WHAT TO PRODUCE = Begin at the line containing "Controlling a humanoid" in the data below and go on through the line containing "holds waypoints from", repeating each line exactly; include both ends and no other line.

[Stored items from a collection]
***
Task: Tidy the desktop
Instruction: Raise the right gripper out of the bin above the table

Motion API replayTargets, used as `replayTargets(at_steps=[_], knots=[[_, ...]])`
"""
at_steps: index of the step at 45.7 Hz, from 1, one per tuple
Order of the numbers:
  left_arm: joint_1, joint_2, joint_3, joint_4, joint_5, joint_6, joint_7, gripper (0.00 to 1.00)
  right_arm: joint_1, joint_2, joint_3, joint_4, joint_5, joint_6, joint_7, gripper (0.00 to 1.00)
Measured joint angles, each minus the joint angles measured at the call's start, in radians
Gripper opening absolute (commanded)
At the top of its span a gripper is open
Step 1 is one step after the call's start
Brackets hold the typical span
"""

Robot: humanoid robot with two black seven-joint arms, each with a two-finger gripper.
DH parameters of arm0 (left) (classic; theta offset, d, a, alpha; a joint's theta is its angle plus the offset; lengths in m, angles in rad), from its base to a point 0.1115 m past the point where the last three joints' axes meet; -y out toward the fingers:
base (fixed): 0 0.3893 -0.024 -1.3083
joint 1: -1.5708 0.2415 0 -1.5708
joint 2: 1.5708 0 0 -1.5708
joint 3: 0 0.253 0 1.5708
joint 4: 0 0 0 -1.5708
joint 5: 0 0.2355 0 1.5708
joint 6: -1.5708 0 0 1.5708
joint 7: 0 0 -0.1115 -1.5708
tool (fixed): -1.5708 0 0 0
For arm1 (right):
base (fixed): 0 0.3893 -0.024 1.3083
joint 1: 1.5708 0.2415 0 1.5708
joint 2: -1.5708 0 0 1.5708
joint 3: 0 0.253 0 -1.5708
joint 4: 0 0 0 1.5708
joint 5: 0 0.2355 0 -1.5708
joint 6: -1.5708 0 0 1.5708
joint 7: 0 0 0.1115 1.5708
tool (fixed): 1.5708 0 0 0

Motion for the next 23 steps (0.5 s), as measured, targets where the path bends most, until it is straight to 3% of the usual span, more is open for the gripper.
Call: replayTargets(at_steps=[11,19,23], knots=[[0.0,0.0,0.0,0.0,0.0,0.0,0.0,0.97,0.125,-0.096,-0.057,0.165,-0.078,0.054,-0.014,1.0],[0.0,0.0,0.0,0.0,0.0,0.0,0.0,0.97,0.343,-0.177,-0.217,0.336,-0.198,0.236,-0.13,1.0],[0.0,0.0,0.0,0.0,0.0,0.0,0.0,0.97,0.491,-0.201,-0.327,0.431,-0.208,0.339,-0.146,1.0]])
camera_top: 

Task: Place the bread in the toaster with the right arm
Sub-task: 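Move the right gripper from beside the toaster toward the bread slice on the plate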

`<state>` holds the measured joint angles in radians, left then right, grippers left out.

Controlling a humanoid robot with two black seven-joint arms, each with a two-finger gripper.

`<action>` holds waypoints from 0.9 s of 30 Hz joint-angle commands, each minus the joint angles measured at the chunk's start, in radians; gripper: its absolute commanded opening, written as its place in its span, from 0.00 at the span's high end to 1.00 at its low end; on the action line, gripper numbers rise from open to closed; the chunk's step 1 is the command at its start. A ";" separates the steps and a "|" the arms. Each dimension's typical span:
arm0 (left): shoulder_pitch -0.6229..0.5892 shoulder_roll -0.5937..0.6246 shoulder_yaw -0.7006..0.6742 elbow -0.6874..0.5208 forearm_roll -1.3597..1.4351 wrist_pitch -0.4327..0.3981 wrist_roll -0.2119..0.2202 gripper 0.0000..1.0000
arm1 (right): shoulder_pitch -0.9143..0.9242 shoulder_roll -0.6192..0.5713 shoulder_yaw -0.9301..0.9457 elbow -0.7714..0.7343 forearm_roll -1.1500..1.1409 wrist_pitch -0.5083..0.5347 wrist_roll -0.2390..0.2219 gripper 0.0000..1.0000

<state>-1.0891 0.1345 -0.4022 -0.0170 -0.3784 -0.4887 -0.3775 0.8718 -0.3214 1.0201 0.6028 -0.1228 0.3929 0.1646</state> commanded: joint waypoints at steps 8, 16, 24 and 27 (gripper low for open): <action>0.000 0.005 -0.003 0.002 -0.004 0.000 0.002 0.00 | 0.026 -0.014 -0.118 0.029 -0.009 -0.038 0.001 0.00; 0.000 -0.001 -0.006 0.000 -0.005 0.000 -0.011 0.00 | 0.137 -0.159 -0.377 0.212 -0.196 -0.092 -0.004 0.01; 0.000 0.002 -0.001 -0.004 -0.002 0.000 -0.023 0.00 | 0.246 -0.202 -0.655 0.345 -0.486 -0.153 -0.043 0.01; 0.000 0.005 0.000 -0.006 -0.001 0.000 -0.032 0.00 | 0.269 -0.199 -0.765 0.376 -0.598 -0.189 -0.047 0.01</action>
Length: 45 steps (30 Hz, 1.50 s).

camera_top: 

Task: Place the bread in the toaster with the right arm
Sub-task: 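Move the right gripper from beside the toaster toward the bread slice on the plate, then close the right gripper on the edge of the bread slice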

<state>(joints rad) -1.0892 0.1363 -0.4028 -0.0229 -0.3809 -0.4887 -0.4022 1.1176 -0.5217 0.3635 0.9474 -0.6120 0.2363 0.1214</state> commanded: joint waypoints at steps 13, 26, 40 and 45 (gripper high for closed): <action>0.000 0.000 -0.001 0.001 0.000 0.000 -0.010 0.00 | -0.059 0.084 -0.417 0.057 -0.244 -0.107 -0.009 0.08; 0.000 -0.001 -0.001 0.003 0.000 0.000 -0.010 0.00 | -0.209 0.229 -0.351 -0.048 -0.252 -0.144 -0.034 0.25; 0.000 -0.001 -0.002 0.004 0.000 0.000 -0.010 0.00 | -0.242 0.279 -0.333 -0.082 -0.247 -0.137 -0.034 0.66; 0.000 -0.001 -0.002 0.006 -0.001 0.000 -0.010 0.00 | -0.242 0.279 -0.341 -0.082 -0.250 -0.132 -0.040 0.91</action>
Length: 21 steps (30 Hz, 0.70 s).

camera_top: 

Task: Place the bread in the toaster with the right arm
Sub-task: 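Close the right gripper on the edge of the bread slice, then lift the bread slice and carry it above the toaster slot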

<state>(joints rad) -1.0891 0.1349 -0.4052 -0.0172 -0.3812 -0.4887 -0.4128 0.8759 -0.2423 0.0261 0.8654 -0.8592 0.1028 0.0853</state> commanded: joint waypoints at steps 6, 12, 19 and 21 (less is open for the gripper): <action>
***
RESPONSE =
Controlling a humanoid robot with two black seven-joint arms, each with a two-finger gripper.

`<action>` holds waypoints from 0.9 s of 30 Hz joint-angle commands, each minus the joint angles measured at the chunk's start, in radians; gripper: its absolute commanded opening, written as its place in its span, from 0.00 at the span's high end to 1.00 at its low end; on the action line, gripper numbers rise from open to closed; the chunk's step 1 is the command at its start. A ";" separates the steps and a "|" the arms. Each dimension's typical span:

The exercise is finished.